The PEBB Program customer service hours have changed. They are now 8 a.m. to 4:30 p.m. Learn how to contact the PEBB Program.
Dental plans and benefits
Explore the dental plans and benefits available to PEBB subscribers and dependents.
Before you select a plan or provider, compare dental plans to find out what services are covered, which providers are in-network, and your costs for care.
Keep in mind:
- DeltaCare and Willamette Dental Group are managed-care plans.
You must choose a primary dental provider within their networks. If you do not choose a primary dental provider, one will be chosen for you. These plans will not pay claims if you see a provider outside of their network.
- Check with your dental provider to see if they are in the plan's network and group number.
Make sure you correctly identify your dental plan's network and group number. You can call the dentist, the dental plan's customer service, or use the dental plan's online directory. Carefully review the selection you make before submitting your enrollment form.
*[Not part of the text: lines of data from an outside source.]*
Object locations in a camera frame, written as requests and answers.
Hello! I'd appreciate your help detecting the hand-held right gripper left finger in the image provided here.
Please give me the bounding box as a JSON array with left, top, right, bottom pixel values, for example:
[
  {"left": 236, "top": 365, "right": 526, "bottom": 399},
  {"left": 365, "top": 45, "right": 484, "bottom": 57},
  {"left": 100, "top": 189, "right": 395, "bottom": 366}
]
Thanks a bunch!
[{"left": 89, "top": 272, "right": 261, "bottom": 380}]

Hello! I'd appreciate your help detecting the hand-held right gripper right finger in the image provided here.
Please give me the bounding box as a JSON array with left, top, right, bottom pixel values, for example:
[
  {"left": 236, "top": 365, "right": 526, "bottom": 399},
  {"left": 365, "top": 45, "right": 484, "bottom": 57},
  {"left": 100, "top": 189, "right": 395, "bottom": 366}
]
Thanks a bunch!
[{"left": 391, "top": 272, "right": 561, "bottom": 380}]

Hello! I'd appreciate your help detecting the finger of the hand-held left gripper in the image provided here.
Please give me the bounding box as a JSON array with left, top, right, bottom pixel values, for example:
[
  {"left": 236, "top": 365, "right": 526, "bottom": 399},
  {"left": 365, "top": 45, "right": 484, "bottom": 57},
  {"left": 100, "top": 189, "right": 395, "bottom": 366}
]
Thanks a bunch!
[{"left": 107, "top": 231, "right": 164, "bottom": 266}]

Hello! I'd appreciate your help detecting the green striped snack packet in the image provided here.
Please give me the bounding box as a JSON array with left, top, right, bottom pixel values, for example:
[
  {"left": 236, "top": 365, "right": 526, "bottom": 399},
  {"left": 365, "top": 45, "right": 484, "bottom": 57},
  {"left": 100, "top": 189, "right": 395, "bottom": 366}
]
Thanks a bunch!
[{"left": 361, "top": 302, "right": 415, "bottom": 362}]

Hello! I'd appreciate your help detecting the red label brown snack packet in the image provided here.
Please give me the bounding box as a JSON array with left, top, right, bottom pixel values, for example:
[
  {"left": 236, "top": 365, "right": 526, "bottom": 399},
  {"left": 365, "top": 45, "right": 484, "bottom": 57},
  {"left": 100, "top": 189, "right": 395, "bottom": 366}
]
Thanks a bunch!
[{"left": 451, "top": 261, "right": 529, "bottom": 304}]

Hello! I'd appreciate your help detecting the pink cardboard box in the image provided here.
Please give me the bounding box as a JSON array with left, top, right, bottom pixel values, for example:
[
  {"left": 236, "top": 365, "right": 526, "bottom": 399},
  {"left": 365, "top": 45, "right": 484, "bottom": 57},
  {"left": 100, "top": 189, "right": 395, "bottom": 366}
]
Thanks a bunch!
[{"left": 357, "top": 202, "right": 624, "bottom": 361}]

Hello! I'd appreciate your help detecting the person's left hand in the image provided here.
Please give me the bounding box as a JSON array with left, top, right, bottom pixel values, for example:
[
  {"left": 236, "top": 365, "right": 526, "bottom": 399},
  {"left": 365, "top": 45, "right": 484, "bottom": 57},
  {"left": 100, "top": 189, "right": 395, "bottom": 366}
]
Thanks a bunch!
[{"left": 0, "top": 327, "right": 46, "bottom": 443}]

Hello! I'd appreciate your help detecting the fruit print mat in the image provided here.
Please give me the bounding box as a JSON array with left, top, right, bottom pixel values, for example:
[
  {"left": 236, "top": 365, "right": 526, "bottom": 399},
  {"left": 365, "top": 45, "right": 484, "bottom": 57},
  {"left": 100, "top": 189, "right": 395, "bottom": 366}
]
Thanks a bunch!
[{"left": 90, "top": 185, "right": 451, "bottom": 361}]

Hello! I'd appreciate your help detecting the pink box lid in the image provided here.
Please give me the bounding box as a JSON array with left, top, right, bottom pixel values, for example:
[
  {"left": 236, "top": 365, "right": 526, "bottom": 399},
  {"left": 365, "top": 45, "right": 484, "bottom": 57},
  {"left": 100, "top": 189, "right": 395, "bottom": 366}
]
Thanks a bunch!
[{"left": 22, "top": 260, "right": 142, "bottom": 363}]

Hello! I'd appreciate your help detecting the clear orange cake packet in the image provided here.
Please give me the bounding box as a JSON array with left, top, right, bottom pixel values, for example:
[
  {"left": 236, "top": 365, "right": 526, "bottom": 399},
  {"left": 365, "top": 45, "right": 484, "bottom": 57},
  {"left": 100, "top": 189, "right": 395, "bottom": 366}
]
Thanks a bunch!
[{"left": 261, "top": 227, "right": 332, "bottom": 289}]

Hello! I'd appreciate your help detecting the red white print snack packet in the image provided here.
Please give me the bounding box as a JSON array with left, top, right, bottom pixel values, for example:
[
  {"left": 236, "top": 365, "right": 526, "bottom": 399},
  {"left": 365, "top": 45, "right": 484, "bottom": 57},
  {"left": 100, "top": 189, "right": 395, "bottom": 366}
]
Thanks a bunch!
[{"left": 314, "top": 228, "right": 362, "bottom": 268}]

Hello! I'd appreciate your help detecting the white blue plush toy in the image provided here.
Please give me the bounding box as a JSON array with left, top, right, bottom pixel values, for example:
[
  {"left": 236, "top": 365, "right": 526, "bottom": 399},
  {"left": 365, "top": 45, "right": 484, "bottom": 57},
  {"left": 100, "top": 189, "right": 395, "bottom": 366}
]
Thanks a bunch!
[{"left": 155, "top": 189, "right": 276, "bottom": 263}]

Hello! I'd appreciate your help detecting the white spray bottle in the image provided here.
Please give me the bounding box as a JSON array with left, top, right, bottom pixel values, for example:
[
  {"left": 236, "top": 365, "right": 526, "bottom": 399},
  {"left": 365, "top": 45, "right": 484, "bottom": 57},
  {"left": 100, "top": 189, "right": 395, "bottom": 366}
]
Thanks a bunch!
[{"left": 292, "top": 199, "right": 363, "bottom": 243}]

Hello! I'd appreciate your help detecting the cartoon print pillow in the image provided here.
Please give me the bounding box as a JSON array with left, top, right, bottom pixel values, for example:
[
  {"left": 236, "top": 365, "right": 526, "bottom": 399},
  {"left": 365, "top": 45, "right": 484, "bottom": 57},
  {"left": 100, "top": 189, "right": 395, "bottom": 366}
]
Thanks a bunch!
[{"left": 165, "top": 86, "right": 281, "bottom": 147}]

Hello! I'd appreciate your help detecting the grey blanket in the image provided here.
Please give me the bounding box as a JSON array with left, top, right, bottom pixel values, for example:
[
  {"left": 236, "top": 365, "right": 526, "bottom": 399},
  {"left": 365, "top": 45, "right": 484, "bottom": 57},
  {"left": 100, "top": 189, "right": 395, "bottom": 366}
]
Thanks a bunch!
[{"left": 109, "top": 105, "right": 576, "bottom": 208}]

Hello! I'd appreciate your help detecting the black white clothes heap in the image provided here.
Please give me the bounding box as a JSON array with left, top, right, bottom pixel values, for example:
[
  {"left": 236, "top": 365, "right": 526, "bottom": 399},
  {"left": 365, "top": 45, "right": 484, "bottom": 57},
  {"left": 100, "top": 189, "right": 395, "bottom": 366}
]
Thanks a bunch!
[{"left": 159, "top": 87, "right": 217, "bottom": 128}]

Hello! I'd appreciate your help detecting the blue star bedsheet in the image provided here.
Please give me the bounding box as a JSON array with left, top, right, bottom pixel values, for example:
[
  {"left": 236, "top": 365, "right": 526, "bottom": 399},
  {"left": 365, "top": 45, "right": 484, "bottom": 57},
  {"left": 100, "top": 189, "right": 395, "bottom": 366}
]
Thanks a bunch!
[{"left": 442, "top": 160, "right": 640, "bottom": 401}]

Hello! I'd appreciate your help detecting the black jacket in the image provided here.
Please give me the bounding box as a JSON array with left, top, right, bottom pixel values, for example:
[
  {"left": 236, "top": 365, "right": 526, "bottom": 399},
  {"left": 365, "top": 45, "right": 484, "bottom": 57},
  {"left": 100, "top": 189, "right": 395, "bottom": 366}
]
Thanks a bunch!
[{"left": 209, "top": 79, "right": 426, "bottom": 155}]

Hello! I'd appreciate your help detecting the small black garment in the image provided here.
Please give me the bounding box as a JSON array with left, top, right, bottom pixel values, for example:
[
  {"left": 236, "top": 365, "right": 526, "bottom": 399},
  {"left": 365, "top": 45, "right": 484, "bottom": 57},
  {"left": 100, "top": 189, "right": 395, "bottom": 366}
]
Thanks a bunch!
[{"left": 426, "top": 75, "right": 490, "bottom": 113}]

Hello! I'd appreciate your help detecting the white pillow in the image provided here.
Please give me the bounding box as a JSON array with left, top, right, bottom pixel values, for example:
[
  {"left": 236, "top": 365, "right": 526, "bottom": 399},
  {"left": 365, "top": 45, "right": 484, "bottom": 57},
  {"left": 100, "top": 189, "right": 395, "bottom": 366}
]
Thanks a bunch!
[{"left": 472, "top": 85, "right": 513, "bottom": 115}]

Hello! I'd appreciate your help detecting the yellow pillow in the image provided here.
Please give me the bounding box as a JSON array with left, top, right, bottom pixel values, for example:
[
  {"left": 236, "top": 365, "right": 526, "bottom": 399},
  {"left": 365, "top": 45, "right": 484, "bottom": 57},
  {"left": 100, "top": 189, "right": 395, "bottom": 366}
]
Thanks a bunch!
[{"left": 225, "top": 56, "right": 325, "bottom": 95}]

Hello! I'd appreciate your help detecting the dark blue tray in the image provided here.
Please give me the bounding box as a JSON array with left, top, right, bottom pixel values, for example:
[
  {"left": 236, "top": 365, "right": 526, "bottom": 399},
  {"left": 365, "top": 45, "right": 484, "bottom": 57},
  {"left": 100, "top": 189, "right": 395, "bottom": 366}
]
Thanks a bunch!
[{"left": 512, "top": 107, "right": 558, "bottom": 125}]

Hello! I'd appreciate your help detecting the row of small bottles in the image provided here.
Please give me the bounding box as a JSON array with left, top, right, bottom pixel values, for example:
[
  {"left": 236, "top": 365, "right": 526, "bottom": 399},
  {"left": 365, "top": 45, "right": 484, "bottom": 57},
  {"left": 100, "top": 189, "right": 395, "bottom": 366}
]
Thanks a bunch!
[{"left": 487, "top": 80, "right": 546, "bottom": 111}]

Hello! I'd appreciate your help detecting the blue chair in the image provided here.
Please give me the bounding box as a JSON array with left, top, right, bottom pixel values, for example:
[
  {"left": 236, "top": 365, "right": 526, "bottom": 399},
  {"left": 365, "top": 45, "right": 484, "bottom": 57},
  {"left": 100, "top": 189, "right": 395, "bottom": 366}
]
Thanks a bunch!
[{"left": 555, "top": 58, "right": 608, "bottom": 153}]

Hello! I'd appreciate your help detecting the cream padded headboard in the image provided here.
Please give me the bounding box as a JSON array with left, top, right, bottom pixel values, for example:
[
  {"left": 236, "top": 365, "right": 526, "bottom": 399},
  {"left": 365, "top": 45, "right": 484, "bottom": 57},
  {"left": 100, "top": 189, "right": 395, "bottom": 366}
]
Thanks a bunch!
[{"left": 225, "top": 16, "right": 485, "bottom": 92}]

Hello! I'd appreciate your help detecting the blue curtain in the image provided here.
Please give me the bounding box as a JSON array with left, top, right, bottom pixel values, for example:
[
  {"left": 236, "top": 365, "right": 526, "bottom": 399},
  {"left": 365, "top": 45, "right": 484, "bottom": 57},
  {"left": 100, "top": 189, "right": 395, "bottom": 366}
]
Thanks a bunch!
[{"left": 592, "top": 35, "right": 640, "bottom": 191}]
- Retirees: You must enroll in medical to enroll in dental. Once enrolled, you and your enrolled dependents must keep dental coverage for at least two years unless you defer or cancel enrollment in PEBB health plan coverage as allowed under PEBB Program rules. You may change retiree dental plans within those two years during the PEBB Program’s annual open enrollment (November 1–30) or due to a special open enrollment event.